- [Problem to solve] After finding the line containing "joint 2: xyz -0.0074" below, please output that line and each following one through the line containing "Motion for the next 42", exactly as written.

-------------------------

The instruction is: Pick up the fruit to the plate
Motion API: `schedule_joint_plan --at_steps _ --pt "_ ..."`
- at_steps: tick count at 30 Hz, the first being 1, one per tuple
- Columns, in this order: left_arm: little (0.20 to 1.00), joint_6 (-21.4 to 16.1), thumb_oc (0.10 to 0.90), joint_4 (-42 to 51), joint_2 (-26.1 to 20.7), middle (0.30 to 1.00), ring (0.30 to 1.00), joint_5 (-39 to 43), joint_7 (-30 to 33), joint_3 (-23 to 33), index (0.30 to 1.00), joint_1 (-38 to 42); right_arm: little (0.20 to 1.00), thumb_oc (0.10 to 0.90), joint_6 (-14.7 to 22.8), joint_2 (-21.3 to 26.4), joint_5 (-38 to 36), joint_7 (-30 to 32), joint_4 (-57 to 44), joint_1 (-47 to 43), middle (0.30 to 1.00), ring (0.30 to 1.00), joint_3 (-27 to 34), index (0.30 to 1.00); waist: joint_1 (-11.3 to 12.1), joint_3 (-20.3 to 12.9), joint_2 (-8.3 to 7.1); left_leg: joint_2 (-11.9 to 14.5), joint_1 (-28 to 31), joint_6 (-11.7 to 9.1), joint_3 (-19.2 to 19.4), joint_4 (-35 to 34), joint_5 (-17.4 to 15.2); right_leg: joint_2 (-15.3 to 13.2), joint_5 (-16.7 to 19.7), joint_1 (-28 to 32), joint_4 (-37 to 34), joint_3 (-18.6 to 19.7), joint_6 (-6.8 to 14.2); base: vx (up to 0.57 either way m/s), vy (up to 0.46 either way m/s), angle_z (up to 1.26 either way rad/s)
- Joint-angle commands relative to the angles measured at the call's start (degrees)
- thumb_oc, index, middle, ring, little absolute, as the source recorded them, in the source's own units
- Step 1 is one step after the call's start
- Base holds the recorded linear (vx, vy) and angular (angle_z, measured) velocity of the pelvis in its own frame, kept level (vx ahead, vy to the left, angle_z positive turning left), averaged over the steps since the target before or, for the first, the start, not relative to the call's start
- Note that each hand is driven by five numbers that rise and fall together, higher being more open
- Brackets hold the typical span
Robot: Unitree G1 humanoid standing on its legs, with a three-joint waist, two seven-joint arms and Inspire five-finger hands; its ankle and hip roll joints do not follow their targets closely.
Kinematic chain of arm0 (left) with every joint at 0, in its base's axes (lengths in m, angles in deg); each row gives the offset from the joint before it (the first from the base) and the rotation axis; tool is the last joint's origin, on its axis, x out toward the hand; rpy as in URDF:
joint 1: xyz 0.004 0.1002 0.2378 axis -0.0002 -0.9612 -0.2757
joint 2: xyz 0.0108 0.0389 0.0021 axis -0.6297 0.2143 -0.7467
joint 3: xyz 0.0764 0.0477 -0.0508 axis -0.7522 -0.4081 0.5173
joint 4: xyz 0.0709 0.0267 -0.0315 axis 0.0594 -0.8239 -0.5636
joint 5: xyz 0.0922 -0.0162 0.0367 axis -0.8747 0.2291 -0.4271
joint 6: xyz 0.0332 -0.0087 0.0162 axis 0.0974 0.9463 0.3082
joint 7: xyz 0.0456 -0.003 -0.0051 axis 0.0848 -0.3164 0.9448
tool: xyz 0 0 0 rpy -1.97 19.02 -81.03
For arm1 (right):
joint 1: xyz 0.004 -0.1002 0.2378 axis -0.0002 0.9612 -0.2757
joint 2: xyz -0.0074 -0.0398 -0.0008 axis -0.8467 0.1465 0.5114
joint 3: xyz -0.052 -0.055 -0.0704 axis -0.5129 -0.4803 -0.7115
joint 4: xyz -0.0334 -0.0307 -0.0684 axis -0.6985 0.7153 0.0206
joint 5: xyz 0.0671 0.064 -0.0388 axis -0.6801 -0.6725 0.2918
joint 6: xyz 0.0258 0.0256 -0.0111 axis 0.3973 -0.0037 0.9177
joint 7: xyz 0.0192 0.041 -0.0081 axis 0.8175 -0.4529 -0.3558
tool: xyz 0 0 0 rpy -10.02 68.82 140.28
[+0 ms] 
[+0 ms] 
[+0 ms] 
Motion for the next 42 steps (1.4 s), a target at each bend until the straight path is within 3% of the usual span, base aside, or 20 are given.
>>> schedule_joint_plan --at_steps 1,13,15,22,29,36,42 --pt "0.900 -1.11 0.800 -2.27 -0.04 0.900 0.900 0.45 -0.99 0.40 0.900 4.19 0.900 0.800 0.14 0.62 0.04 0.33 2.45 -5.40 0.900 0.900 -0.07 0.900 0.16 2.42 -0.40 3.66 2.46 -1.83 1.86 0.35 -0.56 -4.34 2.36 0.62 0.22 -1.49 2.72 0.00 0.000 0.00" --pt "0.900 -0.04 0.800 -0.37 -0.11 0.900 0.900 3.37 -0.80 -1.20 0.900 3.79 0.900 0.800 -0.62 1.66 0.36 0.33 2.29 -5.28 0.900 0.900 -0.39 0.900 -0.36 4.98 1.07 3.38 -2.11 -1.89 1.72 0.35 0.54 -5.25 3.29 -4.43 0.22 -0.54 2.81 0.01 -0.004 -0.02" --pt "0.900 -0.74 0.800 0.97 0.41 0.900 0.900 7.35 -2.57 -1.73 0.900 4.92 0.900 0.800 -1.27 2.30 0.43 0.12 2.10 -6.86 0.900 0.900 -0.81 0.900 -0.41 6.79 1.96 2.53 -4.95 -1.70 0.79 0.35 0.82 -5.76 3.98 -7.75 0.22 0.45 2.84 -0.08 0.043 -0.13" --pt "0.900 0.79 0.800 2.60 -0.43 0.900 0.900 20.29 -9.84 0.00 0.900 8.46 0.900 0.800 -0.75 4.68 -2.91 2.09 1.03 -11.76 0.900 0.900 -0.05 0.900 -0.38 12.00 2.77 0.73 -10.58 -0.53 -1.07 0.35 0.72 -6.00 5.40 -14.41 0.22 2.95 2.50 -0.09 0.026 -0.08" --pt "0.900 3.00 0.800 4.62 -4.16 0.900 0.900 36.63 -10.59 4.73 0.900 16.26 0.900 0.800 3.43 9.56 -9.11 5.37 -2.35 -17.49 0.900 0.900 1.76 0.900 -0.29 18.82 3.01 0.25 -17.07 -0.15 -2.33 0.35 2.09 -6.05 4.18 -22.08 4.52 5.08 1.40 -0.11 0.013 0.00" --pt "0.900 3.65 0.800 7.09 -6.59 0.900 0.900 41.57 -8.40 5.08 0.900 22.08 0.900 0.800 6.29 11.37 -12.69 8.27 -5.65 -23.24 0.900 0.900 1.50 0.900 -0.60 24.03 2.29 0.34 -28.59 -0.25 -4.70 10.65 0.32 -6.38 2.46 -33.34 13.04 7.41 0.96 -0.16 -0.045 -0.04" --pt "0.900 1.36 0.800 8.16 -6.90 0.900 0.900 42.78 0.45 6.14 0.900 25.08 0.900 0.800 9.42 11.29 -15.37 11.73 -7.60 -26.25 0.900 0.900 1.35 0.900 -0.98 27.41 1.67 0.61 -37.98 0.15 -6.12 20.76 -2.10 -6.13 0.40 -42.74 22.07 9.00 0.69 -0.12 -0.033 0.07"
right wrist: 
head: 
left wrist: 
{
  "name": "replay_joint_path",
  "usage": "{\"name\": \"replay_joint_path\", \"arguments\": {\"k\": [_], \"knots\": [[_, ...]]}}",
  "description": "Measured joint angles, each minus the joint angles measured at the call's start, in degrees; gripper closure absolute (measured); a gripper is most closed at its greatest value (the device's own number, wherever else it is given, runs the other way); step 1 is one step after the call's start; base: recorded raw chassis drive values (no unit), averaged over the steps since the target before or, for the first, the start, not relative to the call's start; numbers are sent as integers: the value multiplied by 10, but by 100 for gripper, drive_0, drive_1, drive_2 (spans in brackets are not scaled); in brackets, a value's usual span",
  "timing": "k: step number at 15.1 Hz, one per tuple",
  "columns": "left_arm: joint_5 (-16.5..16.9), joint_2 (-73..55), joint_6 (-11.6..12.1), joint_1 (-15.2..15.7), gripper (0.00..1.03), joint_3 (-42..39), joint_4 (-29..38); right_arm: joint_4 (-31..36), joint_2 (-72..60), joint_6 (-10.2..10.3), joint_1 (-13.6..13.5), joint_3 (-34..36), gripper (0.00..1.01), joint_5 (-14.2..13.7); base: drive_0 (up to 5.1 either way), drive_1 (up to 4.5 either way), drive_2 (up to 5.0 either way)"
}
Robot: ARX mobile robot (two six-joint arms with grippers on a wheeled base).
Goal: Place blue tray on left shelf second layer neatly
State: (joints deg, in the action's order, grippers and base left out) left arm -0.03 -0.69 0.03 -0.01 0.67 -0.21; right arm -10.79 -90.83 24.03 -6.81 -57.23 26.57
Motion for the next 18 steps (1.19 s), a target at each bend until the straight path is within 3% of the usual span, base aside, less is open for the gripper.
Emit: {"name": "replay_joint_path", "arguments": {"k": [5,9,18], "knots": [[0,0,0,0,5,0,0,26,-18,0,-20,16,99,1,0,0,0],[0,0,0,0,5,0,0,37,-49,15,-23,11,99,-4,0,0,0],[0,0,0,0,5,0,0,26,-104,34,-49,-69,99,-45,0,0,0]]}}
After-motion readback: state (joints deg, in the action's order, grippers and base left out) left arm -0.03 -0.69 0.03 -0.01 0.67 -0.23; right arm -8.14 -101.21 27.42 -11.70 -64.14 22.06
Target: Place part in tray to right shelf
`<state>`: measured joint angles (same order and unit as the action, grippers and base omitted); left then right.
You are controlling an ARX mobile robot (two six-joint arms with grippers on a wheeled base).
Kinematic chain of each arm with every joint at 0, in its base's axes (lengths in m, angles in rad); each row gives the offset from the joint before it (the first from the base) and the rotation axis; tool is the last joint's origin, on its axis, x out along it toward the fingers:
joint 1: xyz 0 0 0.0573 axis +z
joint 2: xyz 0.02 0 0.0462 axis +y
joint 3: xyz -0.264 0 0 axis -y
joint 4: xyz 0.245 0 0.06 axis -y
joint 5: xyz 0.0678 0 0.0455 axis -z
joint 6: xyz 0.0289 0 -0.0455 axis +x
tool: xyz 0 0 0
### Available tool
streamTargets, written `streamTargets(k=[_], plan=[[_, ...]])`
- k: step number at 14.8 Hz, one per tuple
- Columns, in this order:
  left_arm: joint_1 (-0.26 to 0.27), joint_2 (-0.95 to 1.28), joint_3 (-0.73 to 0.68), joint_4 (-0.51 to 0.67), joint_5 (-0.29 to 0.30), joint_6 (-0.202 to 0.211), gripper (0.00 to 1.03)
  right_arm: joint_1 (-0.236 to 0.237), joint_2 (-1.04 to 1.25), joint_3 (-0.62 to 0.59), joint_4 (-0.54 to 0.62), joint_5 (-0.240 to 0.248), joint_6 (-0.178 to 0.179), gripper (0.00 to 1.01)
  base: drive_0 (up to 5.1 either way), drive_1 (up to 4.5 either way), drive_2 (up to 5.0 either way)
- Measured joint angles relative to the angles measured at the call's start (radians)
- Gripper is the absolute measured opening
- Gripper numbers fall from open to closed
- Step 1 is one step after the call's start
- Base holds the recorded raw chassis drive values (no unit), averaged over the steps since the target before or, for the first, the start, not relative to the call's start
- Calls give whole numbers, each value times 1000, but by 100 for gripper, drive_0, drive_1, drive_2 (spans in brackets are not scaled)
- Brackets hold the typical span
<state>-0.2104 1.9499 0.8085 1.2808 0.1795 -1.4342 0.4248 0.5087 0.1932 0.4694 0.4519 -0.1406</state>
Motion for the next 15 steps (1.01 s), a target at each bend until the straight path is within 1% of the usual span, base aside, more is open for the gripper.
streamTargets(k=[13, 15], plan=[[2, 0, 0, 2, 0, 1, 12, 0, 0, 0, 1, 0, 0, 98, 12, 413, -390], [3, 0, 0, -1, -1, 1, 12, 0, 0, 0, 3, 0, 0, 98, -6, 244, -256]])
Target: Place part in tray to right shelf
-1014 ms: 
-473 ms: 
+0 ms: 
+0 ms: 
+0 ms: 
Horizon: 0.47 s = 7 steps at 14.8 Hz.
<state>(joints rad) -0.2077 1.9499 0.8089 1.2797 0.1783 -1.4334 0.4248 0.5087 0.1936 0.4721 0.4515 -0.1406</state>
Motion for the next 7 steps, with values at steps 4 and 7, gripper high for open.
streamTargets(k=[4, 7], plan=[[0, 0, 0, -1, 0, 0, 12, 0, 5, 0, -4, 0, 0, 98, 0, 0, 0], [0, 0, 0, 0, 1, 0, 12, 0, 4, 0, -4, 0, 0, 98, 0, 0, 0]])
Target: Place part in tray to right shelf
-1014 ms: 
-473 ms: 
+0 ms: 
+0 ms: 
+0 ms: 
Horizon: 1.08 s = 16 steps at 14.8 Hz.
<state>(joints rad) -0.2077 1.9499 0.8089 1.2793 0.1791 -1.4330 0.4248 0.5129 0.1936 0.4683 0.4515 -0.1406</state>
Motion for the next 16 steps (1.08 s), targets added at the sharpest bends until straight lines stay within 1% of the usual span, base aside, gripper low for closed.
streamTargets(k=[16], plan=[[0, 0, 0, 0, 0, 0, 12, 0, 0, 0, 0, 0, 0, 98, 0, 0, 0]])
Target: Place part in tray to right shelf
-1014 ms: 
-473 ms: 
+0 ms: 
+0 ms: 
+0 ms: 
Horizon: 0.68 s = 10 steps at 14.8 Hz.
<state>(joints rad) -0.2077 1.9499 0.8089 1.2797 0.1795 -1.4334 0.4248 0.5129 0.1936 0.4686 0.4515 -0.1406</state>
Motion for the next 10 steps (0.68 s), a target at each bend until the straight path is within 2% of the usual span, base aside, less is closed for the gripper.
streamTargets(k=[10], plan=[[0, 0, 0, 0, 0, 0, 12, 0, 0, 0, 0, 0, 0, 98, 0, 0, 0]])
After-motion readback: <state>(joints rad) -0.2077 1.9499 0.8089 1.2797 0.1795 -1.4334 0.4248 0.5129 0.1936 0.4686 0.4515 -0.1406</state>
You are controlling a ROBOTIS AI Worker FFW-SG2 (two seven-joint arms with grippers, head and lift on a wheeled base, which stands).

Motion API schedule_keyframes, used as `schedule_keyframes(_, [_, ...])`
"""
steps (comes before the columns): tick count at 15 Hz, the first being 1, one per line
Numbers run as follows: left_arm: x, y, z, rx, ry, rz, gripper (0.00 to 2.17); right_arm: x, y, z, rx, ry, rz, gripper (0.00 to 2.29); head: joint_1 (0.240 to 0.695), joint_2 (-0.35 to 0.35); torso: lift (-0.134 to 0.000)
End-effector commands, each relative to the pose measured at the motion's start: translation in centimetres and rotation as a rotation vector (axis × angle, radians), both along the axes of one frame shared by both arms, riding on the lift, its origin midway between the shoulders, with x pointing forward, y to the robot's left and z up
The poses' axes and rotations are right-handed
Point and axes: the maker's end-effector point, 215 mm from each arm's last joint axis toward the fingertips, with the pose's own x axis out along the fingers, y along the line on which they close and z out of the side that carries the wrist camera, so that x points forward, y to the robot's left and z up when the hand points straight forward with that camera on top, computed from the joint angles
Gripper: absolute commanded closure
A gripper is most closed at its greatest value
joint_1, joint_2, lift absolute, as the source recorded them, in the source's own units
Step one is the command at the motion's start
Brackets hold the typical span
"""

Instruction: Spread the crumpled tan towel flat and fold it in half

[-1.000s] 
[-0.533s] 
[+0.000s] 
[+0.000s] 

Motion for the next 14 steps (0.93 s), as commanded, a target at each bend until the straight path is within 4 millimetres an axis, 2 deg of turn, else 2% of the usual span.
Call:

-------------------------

- [Answer to the exercise]
joint 2: xyz -0.0074 -0.0398 -0.0008 axis -0.8467 0.1465 0.5114
joint 3: xyz -0.052 -0.055 -0.0704 axis -0.5129 -0.4803 -0.7115
joint 4: xyz -0.0334 -0.0307 -0.0684 axis -0.6985 0.7153 0.0206
joint 5: xyz 0.0671 0.064 -0.0388 axis -0.6801 -0.6725 0.2918
joint 6: xyz 0.0258 0.0256 -0.0111 axis 0.3973 -0.0037 0.9177
joint 7: xyz 0.0192 0.041 -0.0081 axis 0.8175 -0.4529 -0.3558
tool: xyz 0 0 0 rpy -10.02 68.82 140.28
[+0 ms] 
[+0 ms] 
[+0 ms] 
Motion for the next 42 steps (1.4 s), a target at each bend until the straight path is within 3% of the usual span, base aside, or 20 are given.

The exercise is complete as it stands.